To put it simply, GDPR stands for General Data Protection Regulation. A new law passed by the EU all the way back in 2016, but only coming into effect this May (hence the e-mails notifying you of it). The bill prides itself as being “the most important change in data privacy regulation in 20 years”. It definitely deserves that title. Under the GDPR, companies serving EU clients can no longer just take whatever data they like, then store or sell it any way they want. Under Article 25 of the GDPR, a company must only ever obtain the bare minimum of user data (with e-mail, phone number, address, health record, even your name all falling under that definition) required to adequately fulfill the service that it provides.

For example, if you sign up for a website that requires your phone number and that’s not something required for, say, logging in or 2-step verification, that website is legally prohibited from storing it and must erase it, alongside all irrelevant data it’s collected on you. While tighter controls over personal data collection are GDPR’s main goal, the regulation helps consumers in smaller ways too, such as requiring companies to notify affected clients within 72 hours in case of a data breach that may have compromised their information. If a company refuses, then they’ll be subject to strict warnings and fines from the EU itself.

What we do?

With all that in mind, a good question is: does this affect myPOS at all? And the short answer is yes, absolutely! As a financial institution, law requires myPOS to collect a bit more information than most. If you’ve chosen to work with us, you may remember having to provide us with things like receipts, records of expenses and other pieces of information. In accordance with the GDPR, we will not store any personal data you provide us with (for example information on a receipt) that’s irrelevant to our inquiries and only store information that is either necessary for our business relationship or mandated by a different regulation. Furthermore at myPOS we are fully GDPR-compliant and we even have a Data Protection Officer who makes sure this is always the case.

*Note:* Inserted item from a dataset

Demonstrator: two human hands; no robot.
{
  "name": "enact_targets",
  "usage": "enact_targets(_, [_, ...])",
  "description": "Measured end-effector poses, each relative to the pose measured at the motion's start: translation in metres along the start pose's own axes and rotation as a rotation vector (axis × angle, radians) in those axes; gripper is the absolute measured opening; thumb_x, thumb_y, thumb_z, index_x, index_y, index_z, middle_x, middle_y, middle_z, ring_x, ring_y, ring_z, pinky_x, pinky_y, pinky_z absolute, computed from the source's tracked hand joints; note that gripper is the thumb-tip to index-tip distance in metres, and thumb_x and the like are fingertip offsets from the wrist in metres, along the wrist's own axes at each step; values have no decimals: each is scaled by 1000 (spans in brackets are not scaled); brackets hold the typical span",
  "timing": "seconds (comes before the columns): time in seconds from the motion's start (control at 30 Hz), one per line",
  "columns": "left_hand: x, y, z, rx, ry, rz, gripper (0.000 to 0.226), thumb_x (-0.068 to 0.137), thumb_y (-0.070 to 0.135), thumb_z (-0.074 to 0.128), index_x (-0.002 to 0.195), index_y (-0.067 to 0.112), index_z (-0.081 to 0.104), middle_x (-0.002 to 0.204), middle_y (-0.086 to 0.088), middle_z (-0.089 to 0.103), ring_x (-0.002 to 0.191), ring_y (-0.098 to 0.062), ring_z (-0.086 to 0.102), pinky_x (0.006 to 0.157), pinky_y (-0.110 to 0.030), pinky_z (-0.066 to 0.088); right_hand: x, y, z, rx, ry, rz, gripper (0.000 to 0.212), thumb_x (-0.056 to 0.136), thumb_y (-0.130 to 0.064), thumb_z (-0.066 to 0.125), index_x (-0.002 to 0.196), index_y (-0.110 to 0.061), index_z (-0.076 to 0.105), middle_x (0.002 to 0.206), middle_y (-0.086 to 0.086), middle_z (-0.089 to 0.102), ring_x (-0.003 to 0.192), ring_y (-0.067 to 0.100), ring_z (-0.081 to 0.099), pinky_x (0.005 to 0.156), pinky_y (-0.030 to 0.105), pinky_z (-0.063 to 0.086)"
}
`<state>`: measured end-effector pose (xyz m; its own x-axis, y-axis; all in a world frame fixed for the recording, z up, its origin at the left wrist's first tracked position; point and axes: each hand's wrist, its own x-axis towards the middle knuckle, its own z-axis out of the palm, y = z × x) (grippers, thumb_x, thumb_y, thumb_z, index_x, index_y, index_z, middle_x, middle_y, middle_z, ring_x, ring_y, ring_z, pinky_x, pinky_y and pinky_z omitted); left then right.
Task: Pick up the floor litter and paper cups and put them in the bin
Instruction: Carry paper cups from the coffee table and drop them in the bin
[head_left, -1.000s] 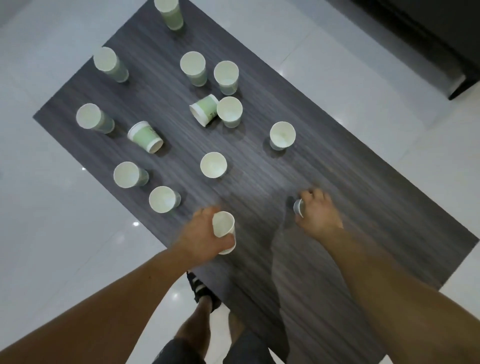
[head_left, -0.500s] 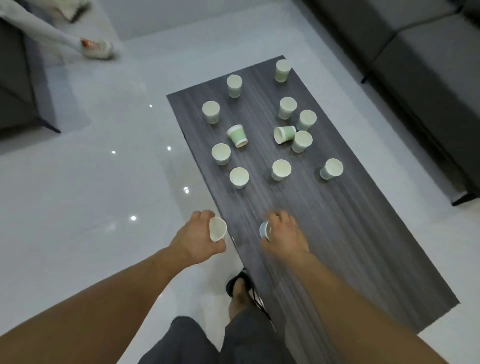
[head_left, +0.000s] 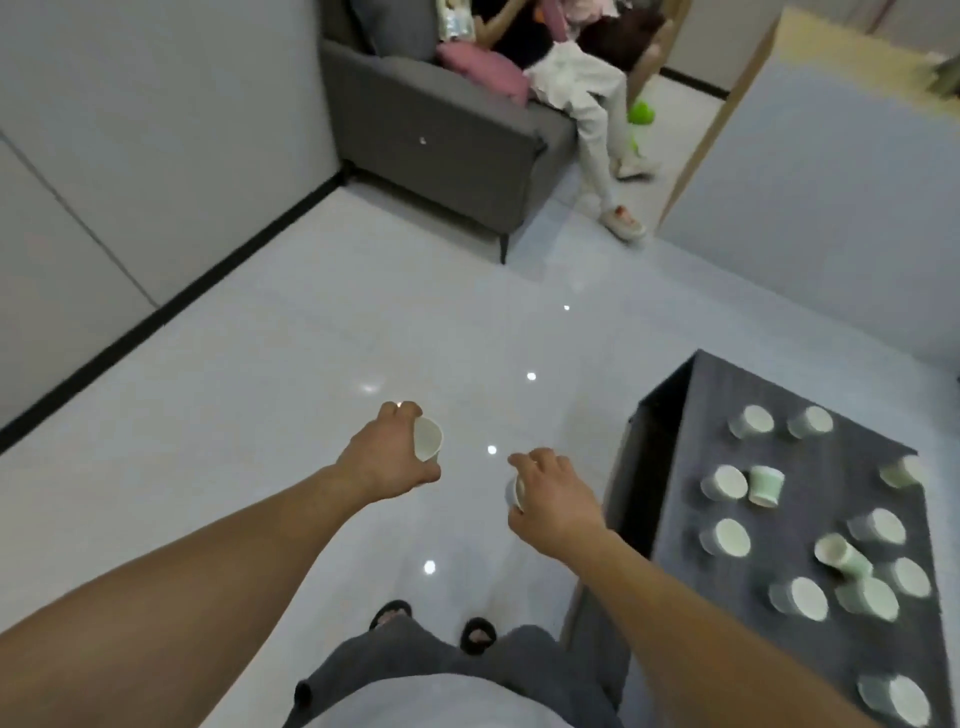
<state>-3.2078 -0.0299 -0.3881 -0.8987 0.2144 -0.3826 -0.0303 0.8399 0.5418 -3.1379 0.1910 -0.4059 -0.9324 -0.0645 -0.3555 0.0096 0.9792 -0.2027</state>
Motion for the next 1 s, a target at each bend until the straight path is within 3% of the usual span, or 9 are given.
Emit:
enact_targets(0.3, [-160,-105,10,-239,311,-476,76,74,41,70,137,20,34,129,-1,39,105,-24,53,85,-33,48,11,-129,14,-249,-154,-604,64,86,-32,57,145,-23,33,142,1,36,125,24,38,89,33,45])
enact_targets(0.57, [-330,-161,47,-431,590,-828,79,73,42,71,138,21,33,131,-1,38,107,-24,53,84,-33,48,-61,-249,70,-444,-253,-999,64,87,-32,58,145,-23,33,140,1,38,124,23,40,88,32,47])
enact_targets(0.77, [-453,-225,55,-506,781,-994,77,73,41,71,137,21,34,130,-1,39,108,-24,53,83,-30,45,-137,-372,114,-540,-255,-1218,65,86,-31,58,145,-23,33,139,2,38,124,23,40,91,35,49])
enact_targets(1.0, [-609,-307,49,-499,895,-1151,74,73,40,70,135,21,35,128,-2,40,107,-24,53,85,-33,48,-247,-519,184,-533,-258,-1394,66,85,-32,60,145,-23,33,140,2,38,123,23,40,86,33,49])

myPOS has always ensured to retain its clients’ privacy and delete all personal data soon after it ceases its function. While our intentions to continue doing so haven’t changed one bit, and wouldn’t have changed even if the GDPR didn’t come into effect, the fact that the EU is now closely monitoring how we and other companies serving the European market handle personal data is a big win for the average consumer. So you can rest assured your personal data is safe with us.